En la parábola que acabamos de escuchar Jesús dice que « El reino de los cielos es semejante a un rey que celebró el banquete de bodas para su hijo ».En ello podemos entrever la íntima relación que existe entre la alegría y el Reino de los Cielos. Y quien haya participado alguna vez en unas bodas sabe que no sólo se percibe la felicidad de los novios, sino también la alegría de los padres. ¿Por qué se alegran los padres al unísono con la felicidad de los novios?
No se debe necesariamente a que en todos los casos los padres estén conformes con la persona que los hijos hayan elegido para contraer matrimonio, o al menos no inmediatamente. Porque casi siempre en el corazón de un padre o madre queda la duda de si esa persona hará feliz a su hijo o hija. La alegría de los padres está en la felicidad del hijo. La felicidad del Padre de la parábola está en la felicidad del Hijo…
Ésta es una nota del Reino de los Cielo; la capacidad de alegrarse con la felicidad del otro, aun cuando la alegría del otro no esté en consonancia con la situación que estoy viviendo o con los sentimientos que estoy experimentando.
Porque la alegría del otro, y en el caso de esta parábola, en las bodas del hijo hay una invitación a que todos entren al banquete y se dejen contagiar por la alegría…
¿Y qué respuesta encontramos en los invitados a las bodas? «Pero ellos no le hicieron caso y se fueron, uno a su campo, otro a su negocio»… Aún no dejo de sorprenderme de la gente que ha hecho alianza con la tristeza y se empecina caprichosamente por encorvarse sobre sus propios problemas.
Es admirable la capacidad que podemos desarrollar en pasar largas horas cavilando en los pensamientos que destilan amargura y resentimiento. Todos sabemos que la alegría en este mundo no será completa, pero no podemos olvidar y dejar de lado, esas pequeñas y preciosas manifestaciones de alegría de la que podemos nutrirnos o de las que podemos contagiarnos.
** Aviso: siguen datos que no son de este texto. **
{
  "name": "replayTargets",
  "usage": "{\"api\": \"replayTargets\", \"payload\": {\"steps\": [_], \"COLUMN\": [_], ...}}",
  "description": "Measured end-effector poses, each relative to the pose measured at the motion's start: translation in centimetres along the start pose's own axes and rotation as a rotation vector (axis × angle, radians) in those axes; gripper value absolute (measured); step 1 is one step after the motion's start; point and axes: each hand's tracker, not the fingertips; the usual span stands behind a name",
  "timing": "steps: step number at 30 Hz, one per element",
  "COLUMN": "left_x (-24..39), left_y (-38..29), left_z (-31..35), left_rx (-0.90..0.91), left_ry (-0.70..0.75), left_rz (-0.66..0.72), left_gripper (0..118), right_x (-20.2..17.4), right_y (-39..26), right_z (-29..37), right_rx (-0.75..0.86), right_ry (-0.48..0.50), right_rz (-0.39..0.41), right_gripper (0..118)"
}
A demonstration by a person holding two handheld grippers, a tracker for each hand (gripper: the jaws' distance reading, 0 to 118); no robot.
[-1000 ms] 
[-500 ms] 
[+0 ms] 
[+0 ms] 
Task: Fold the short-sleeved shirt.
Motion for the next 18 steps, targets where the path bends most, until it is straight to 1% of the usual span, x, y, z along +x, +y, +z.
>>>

Aprender a alegrarse con la felicidad del otro, es una cualidad del Reino de los Cielos. Quien aprenda y desarrolle esa capacidad de salir de los propios pozos de amargura, al que solemos tirarnos muchas veces cuando la realidad no se adecúa a nuestros proyectos y fantasías estará cada vez más cerca de ser ciudadano del Reino de los cielos.
He escuchado decir muchas veces que a los amigos los encontramos en los momentos difíciles, pero yo creo que este pensamiento es incompleto. Los verdaderos amigos se alegran con tu alegría, estallan de gozo con tu felicidad y se emocionan con tus logros. Mostrar pena y compasión por otro, cuando uno de ellos se encuentra en situación desfavorable es fácil. Pero alegrarse al mismo nivel, por la felicidad del otro eso requiere de un corazón grande y humilde.
Por ello el Reino de los Cielos es semejante a las bodas que aquel Rey preparó en honor de su hijo porque para entrar hay que ser capaz de salir de sí mismo para entrar en el gozo de otro.
Antes de terminar quisiera compartir con ustedes este pensamiento de José Luis Martín Descalzo «Una buena sonrisa es más un arte que una herencia. Algo que hay que construir pacientemente, laboriosamente, con equilibrio interior, con paz en el alma, con un amor sin fronteras. La gente que ama mucho sonríe fácilmente, porque la sonrisa es, ante todo, una gran fidelidad a sí mismo. Un amargado jamás sabrá sonreír. Menos, un orgulloso»
Pidamos a Dios la gracia de cultivar la alegría como la “vestimenta” adecuada para participar del banquete de la Eucaristía.